I've been roaming through some old scribblings.  Found this one and laughed because all week we have been trying to make hay and one thing or another from rain to old, faulty equipment, has kept us from our appointed rounds in the hay fields.  It seemed appropriate to send this brief meditation on hay out to cyber space where other would-be farmers could read it and weep.


Hay Fever

Hay, Hay, Hay (with apologies to William Shakespeare)
To do hay or not to do hay: that is the question:
Whether ‘tis nobler in the mind to sleep through
The wind and rain of a stormy day,
Or to rise up and make hay? To rest: to sleep;
Once more; and by a sleep to say we end the back-ache from
A thousand bales of hay that we would have carried
Today,’ tis consummation devoutly to be wish’d.
To rest, to sleep; to sleep perchance to dream: aye there’s the rub;
For in that sleep so sweet what dreams nay come when we have
Shuffled off the hay for another day, must give us pause:
There’s the respect that makes hay take so long…
Enough with the Shakespeare!

“Get up Naomi, Dad’s waiting to make more hay!”

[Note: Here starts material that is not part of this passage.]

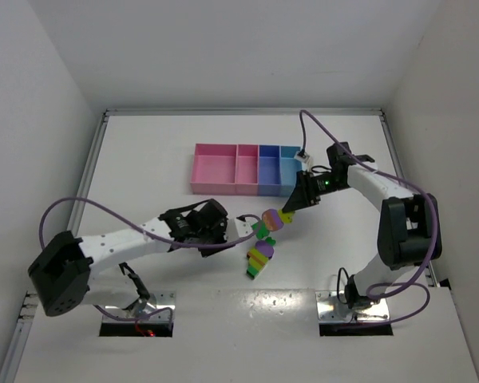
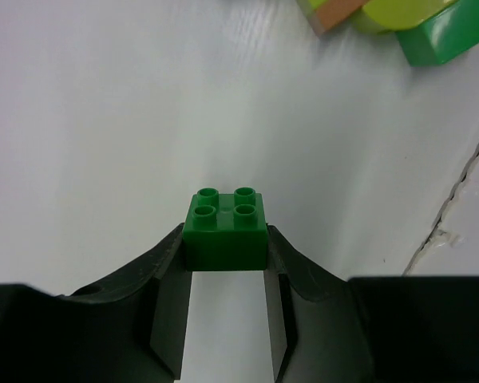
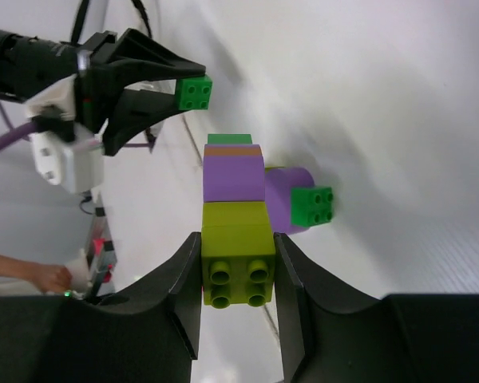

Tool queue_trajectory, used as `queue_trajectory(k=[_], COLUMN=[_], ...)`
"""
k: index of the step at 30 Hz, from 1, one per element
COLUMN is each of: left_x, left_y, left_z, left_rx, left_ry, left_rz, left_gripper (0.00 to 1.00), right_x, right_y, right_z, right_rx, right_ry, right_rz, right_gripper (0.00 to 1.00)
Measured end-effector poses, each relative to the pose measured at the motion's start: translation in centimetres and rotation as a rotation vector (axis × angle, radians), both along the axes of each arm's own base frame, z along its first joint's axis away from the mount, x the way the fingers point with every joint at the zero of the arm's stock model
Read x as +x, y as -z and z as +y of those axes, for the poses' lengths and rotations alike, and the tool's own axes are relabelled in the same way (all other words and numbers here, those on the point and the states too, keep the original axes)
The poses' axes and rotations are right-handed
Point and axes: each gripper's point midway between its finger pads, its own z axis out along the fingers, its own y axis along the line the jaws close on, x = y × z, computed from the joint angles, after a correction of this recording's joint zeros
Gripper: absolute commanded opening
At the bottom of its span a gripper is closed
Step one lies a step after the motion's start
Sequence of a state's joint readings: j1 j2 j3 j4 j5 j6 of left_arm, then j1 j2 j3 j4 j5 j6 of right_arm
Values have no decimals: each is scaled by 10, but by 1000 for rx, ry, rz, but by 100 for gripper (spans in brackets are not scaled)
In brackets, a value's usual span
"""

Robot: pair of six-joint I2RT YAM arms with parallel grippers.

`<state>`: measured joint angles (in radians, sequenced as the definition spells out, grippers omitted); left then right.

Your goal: Sort the legos into containers by color

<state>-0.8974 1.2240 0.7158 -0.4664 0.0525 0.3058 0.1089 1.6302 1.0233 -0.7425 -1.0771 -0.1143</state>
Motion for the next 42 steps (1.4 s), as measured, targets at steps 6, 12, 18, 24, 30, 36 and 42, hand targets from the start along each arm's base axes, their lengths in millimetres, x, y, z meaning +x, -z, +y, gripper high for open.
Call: queue_trajectory(k=[6, 12, 18, 24, 30, 36, 42], left_x=[4, 33, 40, 28, 12, 6, 14], left_y=[29, 2, -40, -86, -115, -129, -127], left_z=[9, 4, -13, -17, -19, -29, -43], left_rx=[72, -74, -237, -466, -623, -685, -644], left_ry=[-41, -131, -121, -76, -18, 26, 4], left_rz=[168, 163, 81, -66, -142, -159, -140], left_gripper=[8, 7, 8, 10, 12, 13, 13], right_x=[8, 8, -5, -5, 22, 9, -16], right_y=[4, 23, 38, 25, -35, -66, -73], right_z=[-7, -18, -20, -12, 19, 57, 95], right_rx=[-71, -168, -193, -129, 54, 170, 179], right_ry=[-10, -20, -45, -63, -118, -213, -297], right_rz=[-60, -95, -44, -46, -116, -93, -35], right_gripper=[0, 32, 71, 75, 80, 80, 75])
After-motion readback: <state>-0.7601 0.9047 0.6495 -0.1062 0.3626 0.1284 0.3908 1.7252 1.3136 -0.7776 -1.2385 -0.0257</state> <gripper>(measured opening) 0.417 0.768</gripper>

-Naomi Ilgenfritz (@age13)


      Every year my husband comes down with a severe attack of hay fever. It hits in May when the weather is fine and the pastures are growing out of control and lasts until the last possible cutting of hay in August or September.
      Nothing inspires my children to thoughts of mutiny quite as quickly as the words       “Its time to make hay”

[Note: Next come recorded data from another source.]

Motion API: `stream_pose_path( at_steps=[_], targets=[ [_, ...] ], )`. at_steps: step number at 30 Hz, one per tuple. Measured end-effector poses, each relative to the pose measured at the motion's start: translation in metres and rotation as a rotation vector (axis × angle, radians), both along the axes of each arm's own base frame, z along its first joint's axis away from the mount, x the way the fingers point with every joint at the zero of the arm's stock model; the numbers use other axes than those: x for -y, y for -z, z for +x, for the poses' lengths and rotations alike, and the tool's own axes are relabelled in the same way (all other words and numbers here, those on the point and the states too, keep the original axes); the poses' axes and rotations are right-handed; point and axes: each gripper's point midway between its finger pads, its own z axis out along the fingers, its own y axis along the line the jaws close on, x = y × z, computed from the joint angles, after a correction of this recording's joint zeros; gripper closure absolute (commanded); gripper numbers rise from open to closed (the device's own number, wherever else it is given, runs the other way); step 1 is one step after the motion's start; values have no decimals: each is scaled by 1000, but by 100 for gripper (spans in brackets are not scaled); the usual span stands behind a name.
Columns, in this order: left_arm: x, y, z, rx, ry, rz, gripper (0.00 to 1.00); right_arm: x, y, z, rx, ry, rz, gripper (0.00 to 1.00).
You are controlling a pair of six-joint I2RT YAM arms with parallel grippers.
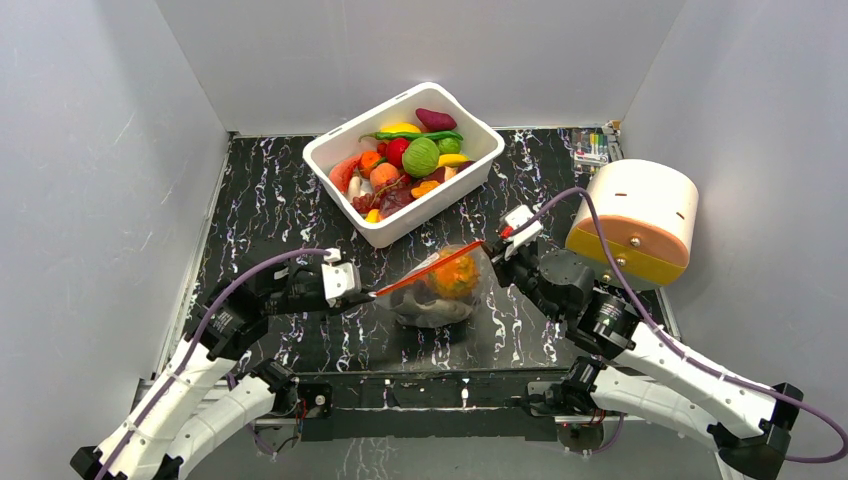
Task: Place the food in the zip-top bag and seal the zipper
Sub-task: Zip the zipper food storage bag at the center of the board, then place the zipper food storage bag at the center of the board.
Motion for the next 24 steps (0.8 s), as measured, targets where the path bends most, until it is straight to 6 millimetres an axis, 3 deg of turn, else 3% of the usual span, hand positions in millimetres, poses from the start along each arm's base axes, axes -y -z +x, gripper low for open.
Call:
stream_pose_path(
  at_steps=[13,17,21,24],
  targets=[
    [-4,3,1,1,-23,18,100,2,9,-5,-42,-3,-9,100],
    [-8,2,-3,3,-29,17,100,0,7,-19,-84,-69,4,100],
    [-10,-11,-20,10,14,-22,100,-11,-3,-40,-168,-172,73,100],
    [-10,-21,-34,2,59,-53,100,-17,0,-57,-261,-222,136,100]
  ],
)
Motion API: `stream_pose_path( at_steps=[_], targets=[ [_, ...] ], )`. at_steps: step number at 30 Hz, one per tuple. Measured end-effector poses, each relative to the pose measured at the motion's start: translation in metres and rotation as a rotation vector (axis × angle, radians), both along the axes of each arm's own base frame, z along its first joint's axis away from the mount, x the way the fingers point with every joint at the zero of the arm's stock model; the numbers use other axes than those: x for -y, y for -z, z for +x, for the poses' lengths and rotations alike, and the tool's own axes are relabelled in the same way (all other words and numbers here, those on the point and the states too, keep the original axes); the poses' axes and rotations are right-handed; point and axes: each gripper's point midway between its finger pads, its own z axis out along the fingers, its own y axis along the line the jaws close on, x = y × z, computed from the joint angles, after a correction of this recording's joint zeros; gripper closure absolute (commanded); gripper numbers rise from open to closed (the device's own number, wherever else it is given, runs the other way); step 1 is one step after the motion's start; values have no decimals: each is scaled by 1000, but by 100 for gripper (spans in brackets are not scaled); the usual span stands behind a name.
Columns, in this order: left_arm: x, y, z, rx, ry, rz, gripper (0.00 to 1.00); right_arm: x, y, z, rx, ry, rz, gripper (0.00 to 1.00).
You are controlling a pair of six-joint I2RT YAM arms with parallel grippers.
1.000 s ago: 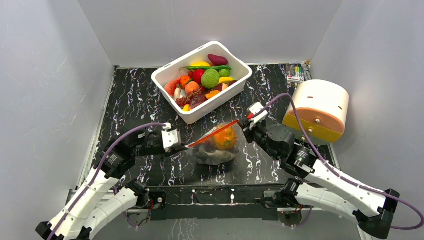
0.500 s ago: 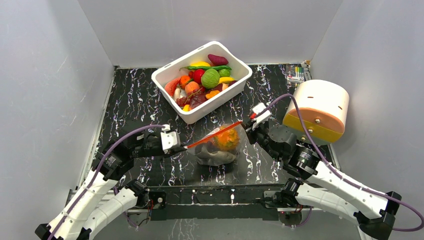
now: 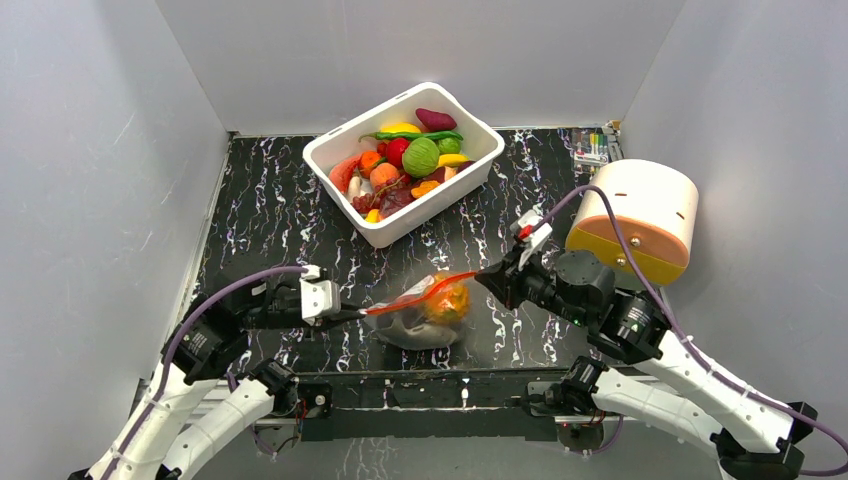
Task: Place the food in the zip-top bag and seal the zipper
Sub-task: Place the zipper food storage bag at the center of the board.
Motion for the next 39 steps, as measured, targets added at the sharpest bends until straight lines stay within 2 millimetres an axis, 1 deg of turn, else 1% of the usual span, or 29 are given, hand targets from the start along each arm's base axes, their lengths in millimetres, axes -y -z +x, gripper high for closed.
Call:
stream_pose_path(
  at_steps=[2,4,7,9,10,12,15,16,17,18,20,24,26,29,31,32,35,39],
  targets=[
    [-1,0,-7,-19,18,-5,100,-2,3,-11,-63,-19,55,100],
    [-2,3,-10,-33,19,-3,100,-3,8,-18,-117,-24,102,100],
    [-4,10,-5,-47,-23,12,77,-3,20,-18,-161,6,114,100],
    [-7,13,7,-40,-85,24,63,-1,30,-8,-171,59,83,100],
    [-9,12,14,-30,-127,25,56,0,36,0,-171,95,58,100],
    [-11,6,29,1,-198,12,50,2,46,16,-160,165,8,100],
    [-12,-6,43,42,-266,-19,35,3,60,38,-150,249,-91,100],
    [-12,-8,46,50,-279,-28,24,2,66,45,-151,270,-126,100],
    [-12,-12,49,59,-289,-40,4,1,71,51,-149,285,-154,100],
    [-12,-15,51,68,-296,-52,2,1,76,55,-148,297,-178,100],
    [-11,-21,54,75,-308,-72,2,2,83,60,-147,320,-209,100],
    [-8,-25,58,66,-330,-107,2,9,86,76,-130,369,-227,100],
    [-7,-21,61,47,-341,-115,2,12,90,85,-137,392,-245,100],
    [-5,-5,65,-3,-369,-115,1,19,104,102,-170,426,-283,100],
    [-7,7,70,-54,-419,-106,2,26,113,110,-193,450,-295,100],
    [-9,10,75,-74,-454,-104,2,31,117,115,-208,466,-300,100],
    [-14,15,88,-116,-553,-91,2,47,128,126,-253,524,-318,100],
    [-22,17,105,-179,-680,-64,2,64,139,134,-329,600,-362,100]
  ],
)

     They have learned first hand what that little adage “make hay while the sun shines” really means.  When everyone was small, our neighbor came over with his equipment and helped us cut and bale the hay.  Sometimes Seth and Benjamin were able to help load the bales but as they grew, additional children were big enough to help and so the hay making project grew as well. 
     I would not call this endeavor a finely tuned process.  Usually it is fraught with stress.  First of all, the weather has to be cooperative.  In May we begin spending a great deal of time on the internet looking at the five and ten day forecasts.  There must be enough sunshine for several days to cut the hay, ted the hay, rake the hay, drying time, baling time and time to load it up in the barn before a thunderstorm hits.  Add to this the fact that we usually use older equipment and so there are breakdowns and time off to run for parts or see if any neighbors have equipment we can borrow while we are trying to fix ours.

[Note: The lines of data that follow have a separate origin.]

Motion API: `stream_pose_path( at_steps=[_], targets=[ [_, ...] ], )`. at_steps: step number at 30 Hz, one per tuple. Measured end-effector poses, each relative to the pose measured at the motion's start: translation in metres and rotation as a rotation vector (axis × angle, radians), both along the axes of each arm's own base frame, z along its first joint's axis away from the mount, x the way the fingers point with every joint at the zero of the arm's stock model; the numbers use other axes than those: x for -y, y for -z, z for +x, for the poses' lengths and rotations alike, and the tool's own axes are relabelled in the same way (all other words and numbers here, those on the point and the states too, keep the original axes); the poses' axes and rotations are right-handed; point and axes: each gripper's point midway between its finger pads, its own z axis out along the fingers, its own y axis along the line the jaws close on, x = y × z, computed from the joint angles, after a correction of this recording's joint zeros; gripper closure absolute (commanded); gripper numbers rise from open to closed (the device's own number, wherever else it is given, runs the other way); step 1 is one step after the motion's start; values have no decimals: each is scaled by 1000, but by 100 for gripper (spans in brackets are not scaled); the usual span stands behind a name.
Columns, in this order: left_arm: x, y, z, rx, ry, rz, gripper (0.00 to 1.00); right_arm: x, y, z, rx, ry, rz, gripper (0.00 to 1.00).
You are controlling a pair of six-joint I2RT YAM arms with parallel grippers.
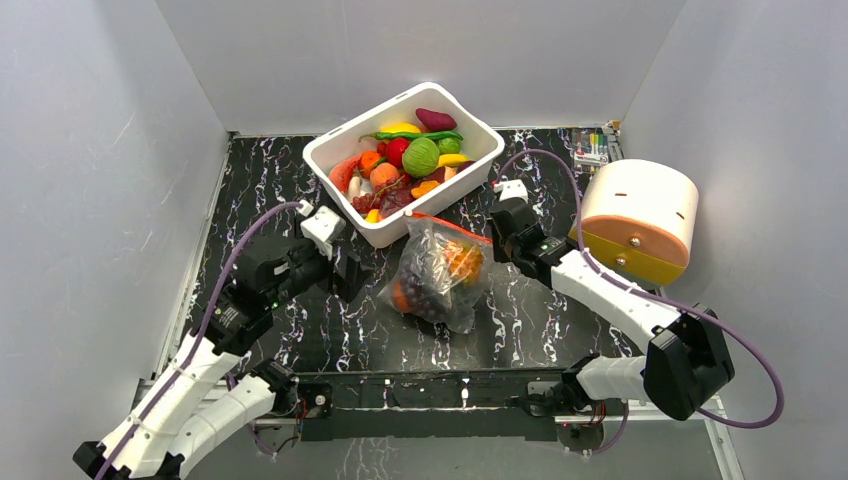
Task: Place the food in the zip-top bag and seal the zipper
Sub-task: Place the zipper food storage bag at the center of the board, then reset both arms
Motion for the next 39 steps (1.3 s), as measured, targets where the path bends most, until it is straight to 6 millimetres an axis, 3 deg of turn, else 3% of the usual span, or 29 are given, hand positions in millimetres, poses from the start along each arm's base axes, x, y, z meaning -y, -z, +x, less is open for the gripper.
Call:
stream_pose_path(
  at_steps=[10,17,19,23,25,28,30,36,39],
  targets=[
    [-14,3,18,-72,-183,-14,2,32,18,-25,-138,173,-49,100],
    [-30,4,30,-93,-340,-34,2,42,1,-43,-97,249,56,100],
    [-34,3,33,-107,-381,-36,2,47,-5,-47,-74,275,83,86],
    [-37,1,36,-123,-422,-46,2,57,-19,-52,-16,334,127,38],
    [-37,2,35,-132,-428,-49,2,61,-29,-54,17,350,151,23],
    [-38,2,34,-139,-432,-56,2,63,-42,-57,51,351,180,16],
    [-38,1,33,-137,-430,-57,2,59,-52,-57,69,317,203,3],
    [-37,-4,31,-124,-409,-58,2,44,-87,-54,133,218,280,2],
    [-37,-13,31,-106,-404,-68,2,33,-118,-54,178,161,346,2]
  ],
)
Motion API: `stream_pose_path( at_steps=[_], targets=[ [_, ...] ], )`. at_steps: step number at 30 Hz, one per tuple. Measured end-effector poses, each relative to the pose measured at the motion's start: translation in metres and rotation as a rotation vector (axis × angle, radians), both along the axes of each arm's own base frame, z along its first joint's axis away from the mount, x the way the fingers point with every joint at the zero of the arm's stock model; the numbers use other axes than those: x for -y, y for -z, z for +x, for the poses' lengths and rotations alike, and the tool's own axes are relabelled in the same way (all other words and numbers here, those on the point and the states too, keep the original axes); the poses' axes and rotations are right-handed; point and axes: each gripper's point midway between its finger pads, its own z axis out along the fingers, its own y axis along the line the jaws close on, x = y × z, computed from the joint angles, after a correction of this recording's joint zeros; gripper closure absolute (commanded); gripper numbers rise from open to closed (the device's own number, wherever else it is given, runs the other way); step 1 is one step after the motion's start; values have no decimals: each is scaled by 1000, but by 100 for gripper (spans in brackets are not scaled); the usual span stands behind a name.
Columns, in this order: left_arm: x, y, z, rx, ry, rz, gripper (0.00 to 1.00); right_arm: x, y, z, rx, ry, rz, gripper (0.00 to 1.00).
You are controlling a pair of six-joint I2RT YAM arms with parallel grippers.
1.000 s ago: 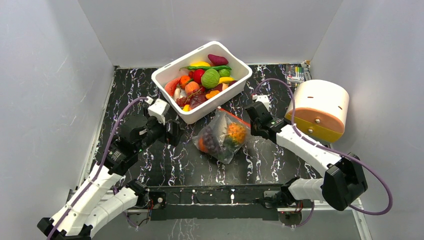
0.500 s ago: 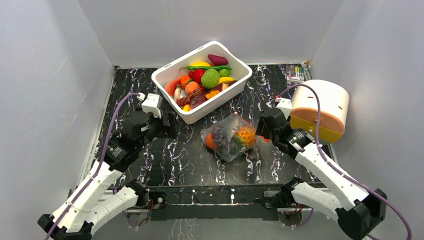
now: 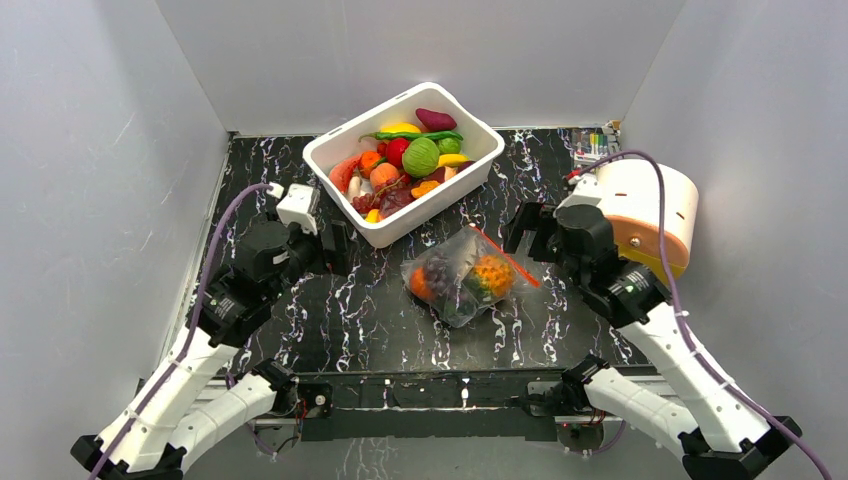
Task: Place the food in the zip-top bag and seal the zipper
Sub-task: Reset both arms
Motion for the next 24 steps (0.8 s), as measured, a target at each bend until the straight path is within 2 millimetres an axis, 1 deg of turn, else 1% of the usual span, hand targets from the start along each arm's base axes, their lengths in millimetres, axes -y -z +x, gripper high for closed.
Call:
stream_pose_path(
  at_steps=[2,6,9,12,15,17,19,24],
  targets=[
    [-1,-9,1,21,-3,-7,2,-6,-23,-1,45,-32,40,2],
    [-3,-39,1,79,-9,-32,2,-13,-68,-7,138,-93,105,2],
    [-6,-66,1,134,-17,-55,2,-16,-86,-14,196,-133,138,2],
    [-11,-87,0,186,-33,-66,2,-18,-94,-21,220,-163,161,2],
    [-18,-94,-2,212,-51,-62,2,-21,-102,-27,244,-188,191,2],
    [-21,-96,-4,222,-58,-58,2,-22,-104,-29,258,-198,201,2],
    [-23,-96,-5,229,-60,-58,1,-22,-103,-29,261,-201,204,2],
    [-24,-82,-6,208,-61,-43,2,-25,-94,-28,245,-210,202,2]
  ],
)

     Hay making has led to many tales around the barber chair and fond memories which have been repeated so often they now have names such as the year we had the “Brown Steel Farm Encasement Project”.  This involved not only hay season, but all the spare time in between, building storage for the hay and covering each building with brown steel to keep out the rain.
      Seth’s big hay memory probably is the year he turned fifteen.  We always said if it was your birthday, you got the day off but that year on his fifteenth birthday, the hay was ready to cut and since he was the oldest he had to help.  Since then the age of helpfulness has been lowered to thirteen.  Egg sandwiches became popular during hay season.  You can fry up the eggs, slap some mayonnaise and mustard on a slab of bread and carry it out to the hay field without much trouble.  The only thing you need to remember is who likes mayonnaise and who will only consume miracle whip in their sandwich.
     On occasion we cut hay for our neighbors.  One year one of our Amish neighbors got behind and asked Mark to come cut some of his hay fields.  We mowed and mowed and baled and repaired and baled and repaired some more and then the rain began to move in.  Some of the hay was left lying in the fields since no one wants to be out on a metal tractor in a lighting storm.  That hay was ruined but it had to be brought in anyway so the new hay could grow.  After all that work, the farm was sold that fall, moldy hay and all and we saw no return for all that work.   I shouldn’t say no return, the kids have learned a great deal about agriculture, hay equipment, and the satisfaction of a good day of hard work.  They just haven’t realized all that yet.  Naomi wrote a poem about hay one year for the newsletter which helped me realize how big hay making figures in their memories.
     Another benefit of making hay is the driver education it provides.  Quite a few of the children have begun their driving careers either driving the old farm truck or driving our New Holland tractor with equipment on the back. As would be expected, this has occasionally added to the stress factor as our pastures are not flat but hilly and lumpy and require some ingenuity when driving.
     It’s March as I write this and the grass is just beginning to green.  There will probably be a snow or two on it yet and then suddenly it will begin to grow. 
     Over the winter we got a newer baler than the one we had and a hay bine for better cutting ability and so I called together my older children and said,
     ” Gird up your loins, a big hay harvest is coming.”
     I’m pretty sure we are not raising any farmers here in Dornsife but we are learning to work together and we are making some lasting memories of our time together as a family.